:: DATA IN THIS EXERCISE ::
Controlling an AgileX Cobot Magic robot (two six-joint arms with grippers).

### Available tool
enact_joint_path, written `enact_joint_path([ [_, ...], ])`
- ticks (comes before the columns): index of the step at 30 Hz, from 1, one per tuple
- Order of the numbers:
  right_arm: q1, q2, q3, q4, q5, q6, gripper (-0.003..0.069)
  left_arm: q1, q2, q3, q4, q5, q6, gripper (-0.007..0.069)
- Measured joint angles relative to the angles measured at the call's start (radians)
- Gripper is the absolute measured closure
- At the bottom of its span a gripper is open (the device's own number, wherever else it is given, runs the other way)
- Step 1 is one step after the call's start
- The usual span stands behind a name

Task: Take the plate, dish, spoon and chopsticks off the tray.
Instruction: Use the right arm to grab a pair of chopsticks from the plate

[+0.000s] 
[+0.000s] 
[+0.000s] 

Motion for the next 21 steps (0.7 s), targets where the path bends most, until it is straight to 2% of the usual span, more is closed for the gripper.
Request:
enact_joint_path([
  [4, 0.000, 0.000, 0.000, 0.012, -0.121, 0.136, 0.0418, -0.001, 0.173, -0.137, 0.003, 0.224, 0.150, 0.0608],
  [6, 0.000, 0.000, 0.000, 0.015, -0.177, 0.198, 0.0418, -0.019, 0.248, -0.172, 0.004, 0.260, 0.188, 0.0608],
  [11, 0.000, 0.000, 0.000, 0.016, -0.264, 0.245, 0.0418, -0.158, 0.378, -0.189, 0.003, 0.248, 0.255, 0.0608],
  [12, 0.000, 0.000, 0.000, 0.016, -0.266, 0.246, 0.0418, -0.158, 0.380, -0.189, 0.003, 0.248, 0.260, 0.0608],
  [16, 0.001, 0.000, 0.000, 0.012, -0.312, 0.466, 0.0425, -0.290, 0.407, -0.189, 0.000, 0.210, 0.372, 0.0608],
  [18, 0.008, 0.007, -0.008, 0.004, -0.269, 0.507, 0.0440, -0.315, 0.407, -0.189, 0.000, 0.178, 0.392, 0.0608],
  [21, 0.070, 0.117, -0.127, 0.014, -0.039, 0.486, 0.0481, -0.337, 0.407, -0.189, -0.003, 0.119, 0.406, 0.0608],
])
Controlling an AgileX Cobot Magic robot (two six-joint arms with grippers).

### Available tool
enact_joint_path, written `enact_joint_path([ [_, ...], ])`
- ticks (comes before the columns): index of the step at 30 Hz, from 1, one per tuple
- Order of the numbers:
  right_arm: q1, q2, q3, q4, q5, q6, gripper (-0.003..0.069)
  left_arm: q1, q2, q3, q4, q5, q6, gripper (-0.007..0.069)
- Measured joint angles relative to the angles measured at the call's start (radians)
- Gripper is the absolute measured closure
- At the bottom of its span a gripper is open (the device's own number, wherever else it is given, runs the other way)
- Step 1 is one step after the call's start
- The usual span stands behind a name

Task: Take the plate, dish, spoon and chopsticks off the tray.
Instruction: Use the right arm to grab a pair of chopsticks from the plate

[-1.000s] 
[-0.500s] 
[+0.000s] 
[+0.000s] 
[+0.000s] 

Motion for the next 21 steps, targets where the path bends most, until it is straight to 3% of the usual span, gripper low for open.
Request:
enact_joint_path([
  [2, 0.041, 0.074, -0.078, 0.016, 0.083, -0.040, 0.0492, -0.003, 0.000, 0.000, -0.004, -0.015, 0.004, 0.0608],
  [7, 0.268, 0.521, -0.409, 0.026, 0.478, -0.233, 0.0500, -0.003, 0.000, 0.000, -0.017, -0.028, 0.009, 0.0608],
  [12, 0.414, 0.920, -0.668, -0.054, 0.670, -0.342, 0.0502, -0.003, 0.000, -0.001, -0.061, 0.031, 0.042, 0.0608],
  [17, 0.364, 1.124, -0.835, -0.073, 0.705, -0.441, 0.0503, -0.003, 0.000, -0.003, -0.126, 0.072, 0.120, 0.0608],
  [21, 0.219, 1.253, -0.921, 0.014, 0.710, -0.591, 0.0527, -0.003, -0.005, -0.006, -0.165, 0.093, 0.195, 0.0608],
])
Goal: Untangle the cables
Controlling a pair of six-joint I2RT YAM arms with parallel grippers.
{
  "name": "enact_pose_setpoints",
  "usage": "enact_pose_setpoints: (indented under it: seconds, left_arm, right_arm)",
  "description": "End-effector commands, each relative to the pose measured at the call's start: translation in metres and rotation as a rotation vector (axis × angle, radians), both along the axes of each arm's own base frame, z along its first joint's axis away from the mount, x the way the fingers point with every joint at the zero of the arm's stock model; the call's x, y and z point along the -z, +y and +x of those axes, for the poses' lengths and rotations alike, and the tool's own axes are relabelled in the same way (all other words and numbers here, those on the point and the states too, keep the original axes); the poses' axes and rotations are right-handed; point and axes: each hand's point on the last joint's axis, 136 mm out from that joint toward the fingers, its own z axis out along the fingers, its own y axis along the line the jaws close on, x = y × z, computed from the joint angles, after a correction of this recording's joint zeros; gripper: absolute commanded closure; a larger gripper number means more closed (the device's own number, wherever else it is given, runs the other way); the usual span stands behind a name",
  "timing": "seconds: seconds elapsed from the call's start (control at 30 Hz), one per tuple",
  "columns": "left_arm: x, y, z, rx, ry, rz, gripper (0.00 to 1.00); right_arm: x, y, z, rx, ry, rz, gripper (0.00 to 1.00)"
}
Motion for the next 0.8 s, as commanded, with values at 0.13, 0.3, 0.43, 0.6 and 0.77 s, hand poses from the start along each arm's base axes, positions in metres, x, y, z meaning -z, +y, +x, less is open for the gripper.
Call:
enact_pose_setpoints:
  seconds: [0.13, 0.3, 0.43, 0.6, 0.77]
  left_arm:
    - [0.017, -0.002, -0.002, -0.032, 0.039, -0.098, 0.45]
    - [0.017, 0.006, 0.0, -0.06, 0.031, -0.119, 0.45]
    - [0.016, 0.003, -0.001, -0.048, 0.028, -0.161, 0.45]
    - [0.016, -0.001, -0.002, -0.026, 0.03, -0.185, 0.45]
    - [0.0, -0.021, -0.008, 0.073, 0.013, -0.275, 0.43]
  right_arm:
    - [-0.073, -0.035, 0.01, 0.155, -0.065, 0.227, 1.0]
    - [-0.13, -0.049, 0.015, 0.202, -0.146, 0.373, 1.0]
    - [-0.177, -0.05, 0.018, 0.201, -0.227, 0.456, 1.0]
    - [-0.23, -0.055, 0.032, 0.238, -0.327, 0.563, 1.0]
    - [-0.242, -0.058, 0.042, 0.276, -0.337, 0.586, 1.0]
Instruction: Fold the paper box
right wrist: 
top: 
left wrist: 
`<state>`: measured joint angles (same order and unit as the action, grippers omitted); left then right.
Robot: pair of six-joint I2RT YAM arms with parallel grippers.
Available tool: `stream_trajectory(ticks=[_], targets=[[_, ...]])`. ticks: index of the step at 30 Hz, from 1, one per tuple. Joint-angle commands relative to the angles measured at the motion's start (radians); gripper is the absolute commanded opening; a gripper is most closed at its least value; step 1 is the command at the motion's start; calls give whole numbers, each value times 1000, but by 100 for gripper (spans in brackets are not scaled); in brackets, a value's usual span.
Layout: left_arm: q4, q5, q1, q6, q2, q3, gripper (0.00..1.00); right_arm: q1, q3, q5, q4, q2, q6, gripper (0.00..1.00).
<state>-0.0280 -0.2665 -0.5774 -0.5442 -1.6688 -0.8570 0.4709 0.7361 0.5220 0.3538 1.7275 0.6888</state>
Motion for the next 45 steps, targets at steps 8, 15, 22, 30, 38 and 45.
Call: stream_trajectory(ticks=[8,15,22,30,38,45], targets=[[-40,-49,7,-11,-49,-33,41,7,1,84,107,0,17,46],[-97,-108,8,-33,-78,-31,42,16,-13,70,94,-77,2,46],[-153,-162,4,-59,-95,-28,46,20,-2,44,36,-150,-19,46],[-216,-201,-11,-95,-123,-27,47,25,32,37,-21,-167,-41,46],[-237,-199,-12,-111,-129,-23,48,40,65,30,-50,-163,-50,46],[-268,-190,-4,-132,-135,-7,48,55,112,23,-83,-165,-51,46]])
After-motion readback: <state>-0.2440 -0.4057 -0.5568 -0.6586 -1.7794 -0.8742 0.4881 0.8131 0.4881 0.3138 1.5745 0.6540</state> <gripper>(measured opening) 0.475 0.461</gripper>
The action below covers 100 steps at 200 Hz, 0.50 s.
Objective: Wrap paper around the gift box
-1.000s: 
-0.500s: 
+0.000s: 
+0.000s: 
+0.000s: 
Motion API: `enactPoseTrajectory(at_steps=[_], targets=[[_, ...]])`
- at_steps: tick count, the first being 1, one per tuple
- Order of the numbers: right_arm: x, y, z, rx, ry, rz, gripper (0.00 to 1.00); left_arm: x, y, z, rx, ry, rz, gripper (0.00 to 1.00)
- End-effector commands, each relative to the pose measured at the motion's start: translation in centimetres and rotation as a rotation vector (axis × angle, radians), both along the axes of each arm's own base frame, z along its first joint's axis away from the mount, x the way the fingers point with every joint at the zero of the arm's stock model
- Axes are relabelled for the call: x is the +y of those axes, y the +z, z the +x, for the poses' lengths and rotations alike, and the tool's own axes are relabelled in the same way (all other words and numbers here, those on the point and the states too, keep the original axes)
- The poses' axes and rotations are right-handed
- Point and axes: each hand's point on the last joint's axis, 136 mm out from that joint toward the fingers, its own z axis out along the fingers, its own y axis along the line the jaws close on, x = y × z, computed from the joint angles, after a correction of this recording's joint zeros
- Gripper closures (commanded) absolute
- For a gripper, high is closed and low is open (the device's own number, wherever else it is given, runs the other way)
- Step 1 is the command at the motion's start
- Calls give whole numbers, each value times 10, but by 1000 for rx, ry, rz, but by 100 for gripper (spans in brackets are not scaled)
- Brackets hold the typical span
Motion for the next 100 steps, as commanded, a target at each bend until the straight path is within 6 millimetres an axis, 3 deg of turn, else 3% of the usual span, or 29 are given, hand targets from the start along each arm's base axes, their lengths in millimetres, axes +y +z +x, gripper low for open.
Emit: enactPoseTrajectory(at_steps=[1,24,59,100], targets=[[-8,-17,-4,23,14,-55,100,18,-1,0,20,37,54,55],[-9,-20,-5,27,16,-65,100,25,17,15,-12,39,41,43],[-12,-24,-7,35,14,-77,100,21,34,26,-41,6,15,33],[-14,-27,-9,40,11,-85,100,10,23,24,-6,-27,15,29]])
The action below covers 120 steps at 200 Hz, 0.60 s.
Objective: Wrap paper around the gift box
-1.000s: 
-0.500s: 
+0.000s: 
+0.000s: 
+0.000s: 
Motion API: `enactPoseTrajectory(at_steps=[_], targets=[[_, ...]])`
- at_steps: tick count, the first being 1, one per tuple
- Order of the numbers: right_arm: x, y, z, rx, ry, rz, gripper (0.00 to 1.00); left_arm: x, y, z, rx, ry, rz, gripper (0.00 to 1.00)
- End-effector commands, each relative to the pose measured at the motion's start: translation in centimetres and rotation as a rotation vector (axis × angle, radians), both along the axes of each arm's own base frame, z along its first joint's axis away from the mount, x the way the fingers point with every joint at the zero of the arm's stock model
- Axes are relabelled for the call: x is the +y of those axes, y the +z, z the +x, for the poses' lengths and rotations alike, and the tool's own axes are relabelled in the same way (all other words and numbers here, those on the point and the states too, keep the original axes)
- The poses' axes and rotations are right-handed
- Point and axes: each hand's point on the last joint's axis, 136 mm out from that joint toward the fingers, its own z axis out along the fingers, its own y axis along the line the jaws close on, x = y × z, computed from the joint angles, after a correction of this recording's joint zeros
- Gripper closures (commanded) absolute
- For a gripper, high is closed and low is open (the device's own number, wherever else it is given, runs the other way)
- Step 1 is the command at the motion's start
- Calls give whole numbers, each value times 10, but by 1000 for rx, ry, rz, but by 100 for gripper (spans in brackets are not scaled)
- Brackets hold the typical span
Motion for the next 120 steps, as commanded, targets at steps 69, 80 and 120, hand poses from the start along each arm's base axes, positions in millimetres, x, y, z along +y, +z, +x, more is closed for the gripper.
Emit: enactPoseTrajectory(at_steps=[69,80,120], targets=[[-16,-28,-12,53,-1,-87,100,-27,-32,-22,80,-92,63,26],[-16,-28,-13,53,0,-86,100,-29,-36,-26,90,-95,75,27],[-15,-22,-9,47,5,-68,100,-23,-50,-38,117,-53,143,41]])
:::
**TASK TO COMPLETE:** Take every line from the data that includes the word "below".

**EXERCISE OUTPUT:**
The action below covers 100 steps at 200 Hz, 0.50 s.
The action below covers 120 steps at 200 Hz, 0.60 s.

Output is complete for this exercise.